Jonathan Fenby CBE (born 11 November 1942) is a British analyst, author, historian and journalist.

In terms of his business career, he has served as the Chairperson of the China Team at the research service TSLombard. He was previously a founding partner and managing director of the China service at Trusted Sources an emerging markets research and consultancy firm headquartered in London before it merged with Lombard Street Research in 2016. His investment and strategy research is focused towards policy interpretation, politics and broader political economy including East Asian politics and strategy.

He has written many books, such as The General: Charles de Gaulle and the France He Saved and Chiang Kai-shek: China's Generalissimo and the Nation He Lost. He has also worked at various publications as both an editor and foreign correspondent, like The Observer and the South China Morning Post. In 2013, the government of France awarded Fenby the status of a Chevalier of the Légion d'honneur for his contributions promoting Anglo-French understanding.

Education
Fenby was educated at King Edward VI School, Birmingham and at Westminster School, an independent school for boys in central London, followed by New College at the University of Oxford.

Career
Fenby joined Reuters in 1963, and reported from Europe and Vietnam as well as working as an editor at the head office in London. He was Paris bureau chief from 1968 to 1973 before being appointed as Editor of the agency's World Service in 1973. After leaving Reuters in 1977, he joined The Economist where he was chief correspondent in both Paris and Bonn (1981-1986) and wrote three books.
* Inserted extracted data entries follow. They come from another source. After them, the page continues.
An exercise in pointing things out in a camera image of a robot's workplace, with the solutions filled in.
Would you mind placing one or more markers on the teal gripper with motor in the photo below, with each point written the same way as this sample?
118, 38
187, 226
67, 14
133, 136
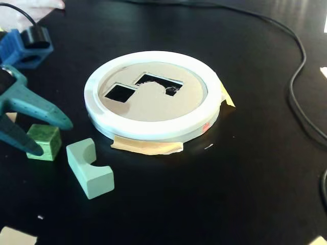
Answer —
19, 95

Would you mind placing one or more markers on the pale green U shape block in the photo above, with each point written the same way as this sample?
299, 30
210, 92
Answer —
84, 173

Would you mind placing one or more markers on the pale human hand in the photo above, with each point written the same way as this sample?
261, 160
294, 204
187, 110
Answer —
25, 9

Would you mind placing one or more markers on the pale paper scrap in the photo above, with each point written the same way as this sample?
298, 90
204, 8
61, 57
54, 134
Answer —
320, 241
11, 117
15, 236

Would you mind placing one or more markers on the green wooden cube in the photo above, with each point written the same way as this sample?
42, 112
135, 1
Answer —
52, 143

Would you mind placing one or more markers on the wide tan masking tape strip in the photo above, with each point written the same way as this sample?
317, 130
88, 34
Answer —
148, 147

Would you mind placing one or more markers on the white round container lid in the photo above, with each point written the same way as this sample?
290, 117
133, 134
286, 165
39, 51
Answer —
153, 131

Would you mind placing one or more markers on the tan cardboard disc with holes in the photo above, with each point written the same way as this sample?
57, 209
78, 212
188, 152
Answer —
153, 107

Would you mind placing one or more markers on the small yellow masking tape piece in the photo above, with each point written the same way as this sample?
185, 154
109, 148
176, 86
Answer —
228, 99

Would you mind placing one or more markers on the white paper scrap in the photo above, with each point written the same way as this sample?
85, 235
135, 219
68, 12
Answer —
324, 72

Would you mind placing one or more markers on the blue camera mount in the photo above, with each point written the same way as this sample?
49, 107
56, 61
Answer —
12, 48

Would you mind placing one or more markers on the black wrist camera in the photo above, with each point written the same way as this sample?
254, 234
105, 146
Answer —
38, 37

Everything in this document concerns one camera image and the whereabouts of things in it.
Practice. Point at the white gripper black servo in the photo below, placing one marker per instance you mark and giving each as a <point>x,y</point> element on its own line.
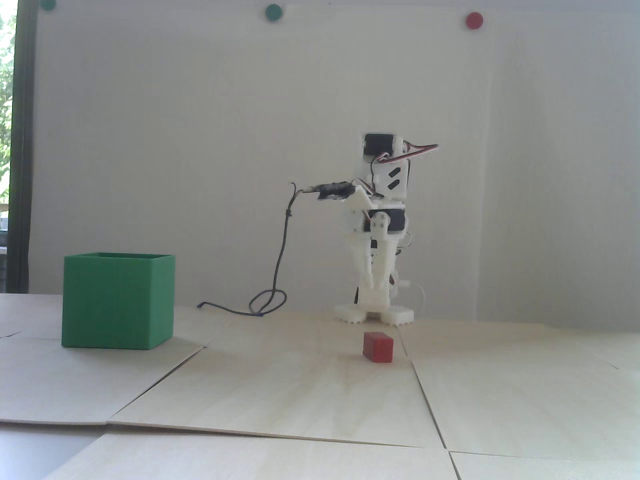
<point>395,223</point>

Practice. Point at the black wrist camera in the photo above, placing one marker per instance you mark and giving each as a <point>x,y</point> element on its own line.
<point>334,191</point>

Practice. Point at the green round magnet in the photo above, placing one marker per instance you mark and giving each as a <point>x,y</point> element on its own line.
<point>273,12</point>
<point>48,4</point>

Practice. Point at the red round magnet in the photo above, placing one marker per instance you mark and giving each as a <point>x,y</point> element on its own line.
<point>474,20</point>

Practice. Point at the red block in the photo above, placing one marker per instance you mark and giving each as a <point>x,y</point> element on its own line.
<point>377,347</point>

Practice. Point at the green box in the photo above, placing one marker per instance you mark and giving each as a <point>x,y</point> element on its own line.
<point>115,300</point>

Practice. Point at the dark window frame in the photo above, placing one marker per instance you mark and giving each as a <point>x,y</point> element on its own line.
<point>22,150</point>

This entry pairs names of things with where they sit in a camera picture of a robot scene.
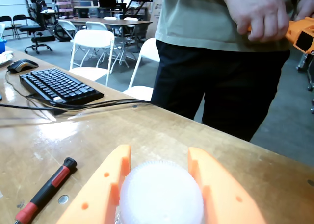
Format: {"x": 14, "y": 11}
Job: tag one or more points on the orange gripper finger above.
{"x": 95, "y": 197}
{"x": 225, "y": 202}

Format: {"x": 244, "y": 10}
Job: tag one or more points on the clear unlabelled bottle white cap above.
{"x": 159, "y": 197}

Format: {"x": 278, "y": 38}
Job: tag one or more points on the orange leader arm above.
{"x": 300, "y": 28}

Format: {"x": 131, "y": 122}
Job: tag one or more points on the person's right hand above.
{"x": 260, "y": 13}

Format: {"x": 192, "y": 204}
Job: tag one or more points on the person's left hand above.
{"x": 307, "y": 7}

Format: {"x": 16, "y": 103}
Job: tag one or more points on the round silver metal disc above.
{"x": 63, "y": 199}

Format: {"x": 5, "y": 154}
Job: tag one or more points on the red black screwdriver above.
{"x": 49, "y": 187}

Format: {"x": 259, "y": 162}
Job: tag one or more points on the black computer keyboard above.
{"x": 61, "y": 85}

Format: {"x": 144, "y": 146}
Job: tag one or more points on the person in beige shirt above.
{"x": 220, "y": 74}

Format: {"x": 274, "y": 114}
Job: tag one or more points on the black computer mouse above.
{"x": 22, "y": 65}

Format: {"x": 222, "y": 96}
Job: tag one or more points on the white folding chair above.
{"x": 93, "y": 37}
{"x": 96, "y": 25}
{"x": 66, "y": 25}
{"x": 149, "y": 50}

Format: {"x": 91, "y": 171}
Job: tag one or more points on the metal cart with casters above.
{"x": 305, "y": 62}

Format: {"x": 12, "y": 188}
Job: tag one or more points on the brown background table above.
{"x": 110, "y": 21}

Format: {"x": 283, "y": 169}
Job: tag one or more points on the blue plastic bin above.
{"x": 2, "y": 46}

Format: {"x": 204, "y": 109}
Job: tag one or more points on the black office chair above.
{"x": 32, "y": 28}

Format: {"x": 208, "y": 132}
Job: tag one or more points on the black folding chair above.
{"x": 19, "y": 17}
{"x": 6, "y": 18}

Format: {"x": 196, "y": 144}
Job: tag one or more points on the black background monitor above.
{"x": 106, "y": 1}

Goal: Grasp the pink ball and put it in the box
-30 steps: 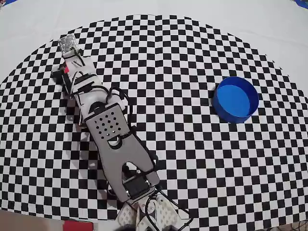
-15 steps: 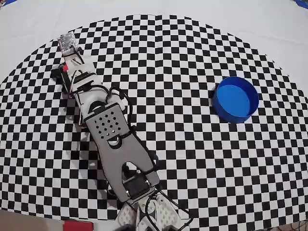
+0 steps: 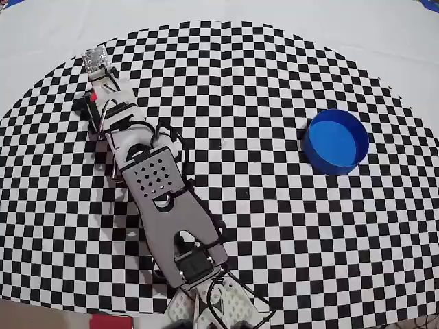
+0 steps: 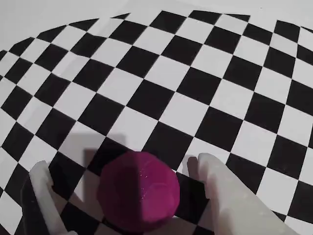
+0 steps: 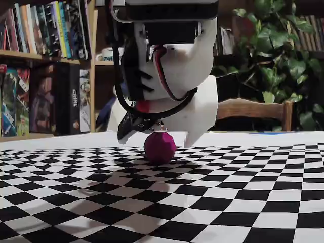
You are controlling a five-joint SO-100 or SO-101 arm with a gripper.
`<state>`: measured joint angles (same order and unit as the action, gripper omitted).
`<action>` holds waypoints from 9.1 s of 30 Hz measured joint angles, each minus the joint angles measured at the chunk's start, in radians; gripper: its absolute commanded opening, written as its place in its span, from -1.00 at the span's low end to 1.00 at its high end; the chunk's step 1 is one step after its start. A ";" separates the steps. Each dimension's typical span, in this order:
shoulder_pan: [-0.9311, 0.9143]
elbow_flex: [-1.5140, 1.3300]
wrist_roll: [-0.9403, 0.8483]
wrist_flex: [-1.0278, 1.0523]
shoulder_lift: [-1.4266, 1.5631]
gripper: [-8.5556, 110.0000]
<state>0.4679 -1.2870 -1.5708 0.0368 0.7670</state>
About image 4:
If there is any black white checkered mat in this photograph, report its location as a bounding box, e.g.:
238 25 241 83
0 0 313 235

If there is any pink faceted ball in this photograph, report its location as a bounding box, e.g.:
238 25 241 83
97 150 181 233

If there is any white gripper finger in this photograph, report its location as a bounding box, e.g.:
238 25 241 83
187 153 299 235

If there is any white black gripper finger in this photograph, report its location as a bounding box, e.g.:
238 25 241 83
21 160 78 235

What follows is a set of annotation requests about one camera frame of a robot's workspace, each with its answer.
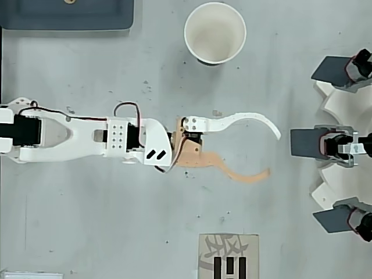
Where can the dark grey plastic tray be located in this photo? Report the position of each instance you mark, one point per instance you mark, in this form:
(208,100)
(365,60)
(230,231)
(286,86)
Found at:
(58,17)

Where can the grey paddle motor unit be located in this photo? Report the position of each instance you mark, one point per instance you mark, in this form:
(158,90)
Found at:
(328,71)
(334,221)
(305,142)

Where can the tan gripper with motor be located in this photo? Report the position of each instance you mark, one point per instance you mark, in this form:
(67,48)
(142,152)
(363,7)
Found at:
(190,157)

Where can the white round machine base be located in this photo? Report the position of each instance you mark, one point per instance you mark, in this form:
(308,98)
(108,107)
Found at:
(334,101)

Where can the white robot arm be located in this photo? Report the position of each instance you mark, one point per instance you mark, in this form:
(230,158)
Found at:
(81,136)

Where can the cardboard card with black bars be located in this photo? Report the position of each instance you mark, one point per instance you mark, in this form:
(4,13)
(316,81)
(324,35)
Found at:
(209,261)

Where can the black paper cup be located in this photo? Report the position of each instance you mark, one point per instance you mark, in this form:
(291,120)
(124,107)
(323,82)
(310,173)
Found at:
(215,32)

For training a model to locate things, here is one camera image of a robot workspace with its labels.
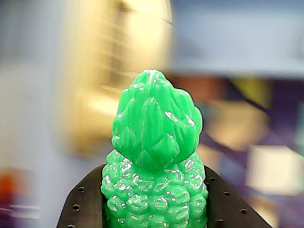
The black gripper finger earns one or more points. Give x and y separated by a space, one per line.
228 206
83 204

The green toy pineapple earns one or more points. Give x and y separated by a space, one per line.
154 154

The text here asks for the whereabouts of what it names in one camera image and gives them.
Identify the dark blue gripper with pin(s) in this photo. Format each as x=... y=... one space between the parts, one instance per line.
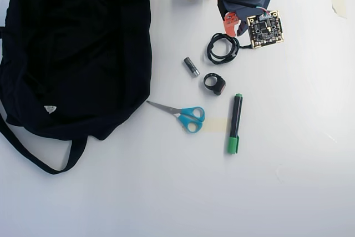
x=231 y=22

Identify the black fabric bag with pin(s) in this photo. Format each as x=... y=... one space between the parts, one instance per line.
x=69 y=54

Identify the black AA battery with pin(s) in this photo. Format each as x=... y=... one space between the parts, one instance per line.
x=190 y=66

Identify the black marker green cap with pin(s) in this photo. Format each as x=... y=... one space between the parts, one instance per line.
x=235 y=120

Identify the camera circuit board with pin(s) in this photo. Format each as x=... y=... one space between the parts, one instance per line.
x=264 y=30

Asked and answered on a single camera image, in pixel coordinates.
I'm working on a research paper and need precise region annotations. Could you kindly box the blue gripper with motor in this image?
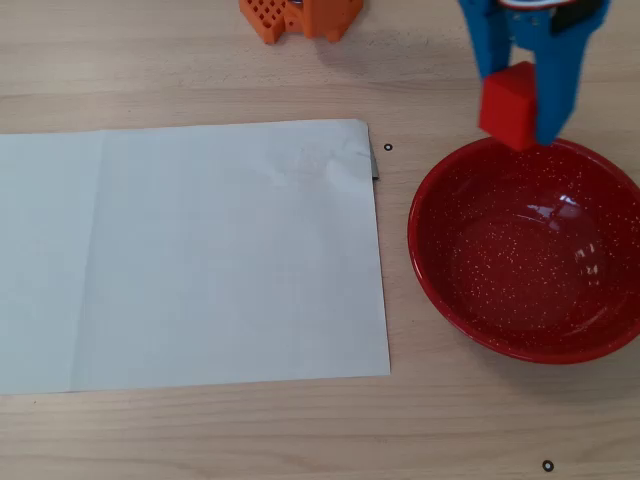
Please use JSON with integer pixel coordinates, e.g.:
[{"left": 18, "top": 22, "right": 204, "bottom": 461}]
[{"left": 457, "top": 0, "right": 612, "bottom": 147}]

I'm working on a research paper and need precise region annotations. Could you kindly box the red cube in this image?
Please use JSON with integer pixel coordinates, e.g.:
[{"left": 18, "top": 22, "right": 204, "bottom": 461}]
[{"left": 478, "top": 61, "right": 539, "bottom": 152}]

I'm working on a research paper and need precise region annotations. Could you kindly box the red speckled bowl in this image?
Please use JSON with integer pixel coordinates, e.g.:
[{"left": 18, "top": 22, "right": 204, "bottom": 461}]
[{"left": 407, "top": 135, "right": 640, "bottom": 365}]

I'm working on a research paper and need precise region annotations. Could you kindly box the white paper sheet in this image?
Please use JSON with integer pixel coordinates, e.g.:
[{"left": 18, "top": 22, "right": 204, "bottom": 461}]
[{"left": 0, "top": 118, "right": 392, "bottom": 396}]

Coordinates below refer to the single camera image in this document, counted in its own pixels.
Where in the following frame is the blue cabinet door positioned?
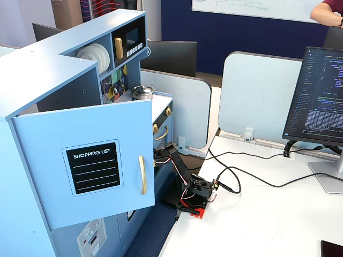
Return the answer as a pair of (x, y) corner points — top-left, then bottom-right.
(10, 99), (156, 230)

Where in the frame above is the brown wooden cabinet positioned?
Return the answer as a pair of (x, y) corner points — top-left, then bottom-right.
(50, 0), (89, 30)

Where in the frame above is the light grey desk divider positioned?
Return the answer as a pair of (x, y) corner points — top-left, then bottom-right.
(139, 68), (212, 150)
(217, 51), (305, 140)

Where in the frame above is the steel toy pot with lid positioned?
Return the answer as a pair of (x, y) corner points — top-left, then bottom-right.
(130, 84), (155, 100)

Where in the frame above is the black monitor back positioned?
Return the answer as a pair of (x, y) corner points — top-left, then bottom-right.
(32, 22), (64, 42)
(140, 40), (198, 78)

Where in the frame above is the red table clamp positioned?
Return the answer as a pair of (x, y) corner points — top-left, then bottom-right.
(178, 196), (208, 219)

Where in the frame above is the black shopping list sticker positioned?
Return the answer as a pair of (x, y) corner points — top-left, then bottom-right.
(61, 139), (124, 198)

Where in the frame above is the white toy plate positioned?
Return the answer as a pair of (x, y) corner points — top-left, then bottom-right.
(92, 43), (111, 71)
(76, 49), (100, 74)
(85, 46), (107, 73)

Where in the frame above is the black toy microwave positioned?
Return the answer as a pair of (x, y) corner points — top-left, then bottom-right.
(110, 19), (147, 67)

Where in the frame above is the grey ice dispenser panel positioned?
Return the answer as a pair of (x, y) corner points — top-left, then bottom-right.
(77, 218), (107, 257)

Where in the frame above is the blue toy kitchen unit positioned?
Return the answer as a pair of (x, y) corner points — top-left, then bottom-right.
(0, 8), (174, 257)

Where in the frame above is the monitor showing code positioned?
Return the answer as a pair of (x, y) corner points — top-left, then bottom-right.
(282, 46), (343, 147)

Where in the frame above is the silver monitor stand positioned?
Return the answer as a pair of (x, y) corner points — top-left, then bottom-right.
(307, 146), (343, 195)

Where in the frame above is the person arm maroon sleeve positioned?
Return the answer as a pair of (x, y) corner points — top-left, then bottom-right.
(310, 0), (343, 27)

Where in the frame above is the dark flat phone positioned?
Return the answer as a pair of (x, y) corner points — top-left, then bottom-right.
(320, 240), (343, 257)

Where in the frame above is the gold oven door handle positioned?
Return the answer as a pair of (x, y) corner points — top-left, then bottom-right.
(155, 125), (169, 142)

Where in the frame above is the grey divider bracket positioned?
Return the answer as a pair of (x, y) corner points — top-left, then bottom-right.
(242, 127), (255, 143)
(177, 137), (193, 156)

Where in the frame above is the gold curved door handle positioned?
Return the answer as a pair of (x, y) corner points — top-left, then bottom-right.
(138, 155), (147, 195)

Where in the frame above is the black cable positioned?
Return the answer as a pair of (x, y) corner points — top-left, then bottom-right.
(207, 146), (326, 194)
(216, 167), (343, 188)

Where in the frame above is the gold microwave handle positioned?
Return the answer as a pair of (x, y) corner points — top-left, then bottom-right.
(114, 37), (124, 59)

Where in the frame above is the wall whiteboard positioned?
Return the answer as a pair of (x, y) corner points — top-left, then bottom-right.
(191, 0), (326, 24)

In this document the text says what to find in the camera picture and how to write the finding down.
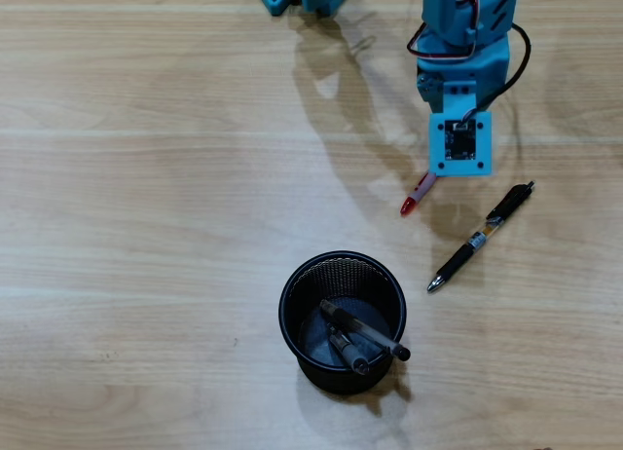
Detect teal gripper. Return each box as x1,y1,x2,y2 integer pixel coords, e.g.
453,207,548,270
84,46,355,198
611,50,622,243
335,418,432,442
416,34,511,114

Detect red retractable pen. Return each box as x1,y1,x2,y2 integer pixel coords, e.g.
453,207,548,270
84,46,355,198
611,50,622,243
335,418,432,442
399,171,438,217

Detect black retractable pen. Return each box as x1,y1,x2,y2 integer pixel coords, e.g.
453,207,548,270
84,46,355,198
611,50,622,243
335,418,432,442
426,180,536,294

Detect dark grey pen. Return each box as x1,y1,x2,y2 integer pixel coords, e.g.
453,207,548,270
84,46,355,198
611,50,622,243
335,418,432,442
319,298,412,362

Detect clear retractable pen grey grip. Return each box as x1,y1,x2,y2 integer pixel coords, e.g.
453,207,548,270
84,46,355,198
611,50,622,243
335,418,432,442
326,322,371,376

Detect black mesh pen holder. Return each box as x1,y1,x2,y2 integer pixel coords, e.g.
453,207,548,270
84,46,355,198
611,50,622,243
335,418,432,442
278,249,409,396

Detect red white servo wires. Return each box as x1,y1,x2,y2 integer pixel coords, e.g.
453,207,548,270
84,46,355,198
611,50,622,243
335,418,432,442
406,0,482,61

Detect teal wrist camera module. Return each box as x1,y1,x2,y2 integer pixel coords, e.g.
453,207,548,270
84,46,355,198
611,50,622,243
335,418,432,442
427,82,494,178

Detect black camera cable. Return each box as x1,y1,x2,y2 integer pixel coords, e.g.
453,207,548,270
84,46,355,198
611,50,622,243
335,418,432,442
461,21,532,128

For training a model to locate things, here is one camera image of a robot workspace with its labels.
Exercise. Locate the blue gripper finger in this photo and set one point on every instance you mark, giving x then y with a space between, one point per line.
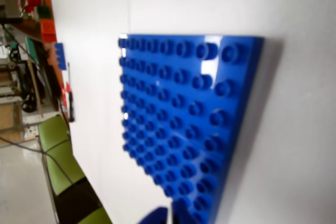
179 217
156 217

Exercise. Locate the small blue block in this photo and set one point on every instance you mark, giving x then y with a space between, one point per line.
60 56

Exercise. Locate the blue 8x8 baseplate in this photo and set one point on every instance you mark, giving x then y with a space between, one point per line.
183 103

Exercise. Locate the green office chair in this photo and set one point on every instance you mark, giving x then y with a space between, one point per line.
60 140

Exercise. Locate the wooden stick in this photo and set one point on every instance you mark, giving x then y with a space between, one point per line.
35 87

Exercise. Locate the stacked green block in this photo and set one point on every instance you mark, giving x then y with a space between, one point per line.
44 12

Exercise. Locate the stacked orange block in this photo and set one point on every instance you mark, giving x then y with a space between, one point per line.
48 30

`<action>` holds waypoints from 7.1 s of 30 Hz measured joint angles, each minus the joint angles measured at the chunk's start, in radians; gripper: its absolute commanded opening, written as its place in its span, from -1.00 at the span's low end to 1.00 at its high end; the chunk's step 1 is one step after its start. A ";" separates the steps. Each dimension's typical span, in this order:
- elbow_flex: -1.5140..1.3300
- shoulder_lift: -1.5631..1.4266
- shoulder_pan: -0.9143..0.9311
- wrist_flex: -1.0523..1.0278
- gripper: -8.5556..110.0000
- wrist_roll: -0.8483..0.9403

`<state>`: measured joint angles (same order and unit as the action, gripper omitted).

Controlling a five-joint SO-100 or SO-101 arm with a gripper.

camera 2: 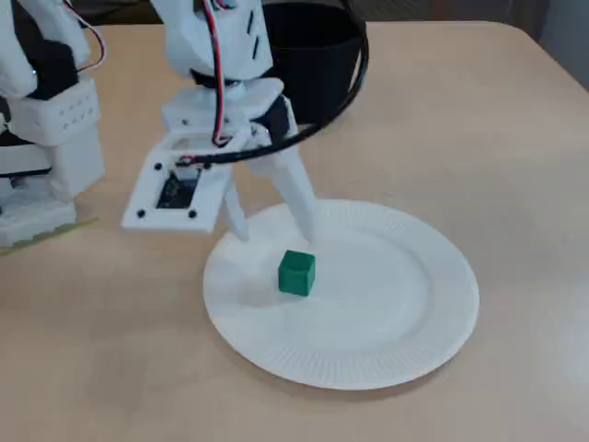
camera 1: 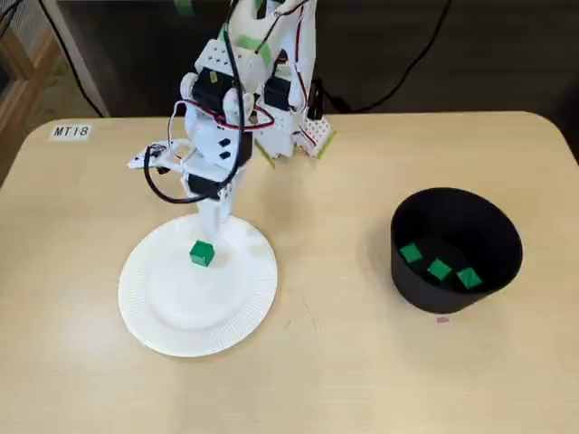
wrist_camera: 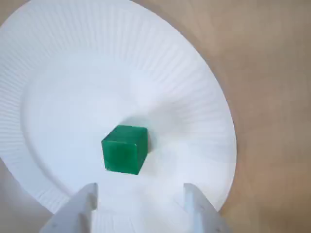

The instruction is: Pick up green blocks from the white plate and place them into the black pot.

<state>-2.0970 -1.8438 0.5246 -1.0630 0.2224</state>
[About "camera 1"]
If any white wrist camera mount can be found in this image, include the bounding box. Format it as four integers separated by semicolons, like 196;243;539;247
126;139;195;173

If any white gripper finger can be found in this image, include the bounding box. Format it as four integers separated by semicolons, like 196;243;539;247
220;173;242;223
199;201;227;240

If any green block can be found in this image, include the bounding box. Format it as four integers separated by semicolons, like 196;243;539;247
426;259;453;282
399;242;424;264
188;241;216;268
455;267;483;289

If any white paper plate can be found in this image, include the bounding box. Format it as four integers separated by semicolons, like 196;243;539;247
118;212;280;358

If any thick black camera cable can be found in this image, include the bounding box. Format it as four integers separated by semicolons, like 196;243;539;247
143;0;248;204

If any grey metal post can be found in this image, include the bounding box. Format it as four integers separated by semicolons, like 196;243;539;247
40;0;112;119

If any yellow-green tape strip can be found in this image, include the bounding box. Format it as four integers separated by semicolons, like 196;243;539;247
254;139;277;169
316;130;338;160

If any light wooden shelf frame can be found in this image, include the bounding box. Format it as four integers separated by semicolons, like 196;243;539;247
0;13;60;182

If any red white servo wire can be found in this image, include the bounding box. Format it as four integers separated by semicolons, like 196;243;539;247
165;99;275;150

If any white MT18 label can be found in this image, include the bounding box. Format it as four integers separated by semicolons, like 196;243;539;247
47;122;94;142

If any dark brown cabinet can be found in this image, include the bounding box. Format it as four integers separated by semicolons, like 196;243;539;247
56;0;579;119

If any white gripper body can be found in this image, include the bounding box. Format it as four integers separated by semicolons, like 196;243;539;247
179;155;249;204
He then became the first home editor of The Independent (1986–1988) and then deputy editor of The Guardian (1988–1993), followed by the editorship of The Observer from 1993 to 1995 and then of the South China Morning Post from 1995 to 2000 during the return of Hong Kong to Chinese sovereignty.

After returning to London from Hong Kong in 2000, Fenby wrote extensively about China for British and other publications as well as working at various on-line services and as associate editor of the newspaper Sunday Business. In 2006, he was a founding partner at Trusted Sources in charge of the analytical service on China, which he visited frequently.

Between 1998 and 2019, he published 17 books, nine on China, four on France and others on the Second World War and the shaping of the world after 1945. He is quoted in press in the UK, US and Far East and broadcasts, as well as speaking at conferences and lecturing at universities and public forums on China.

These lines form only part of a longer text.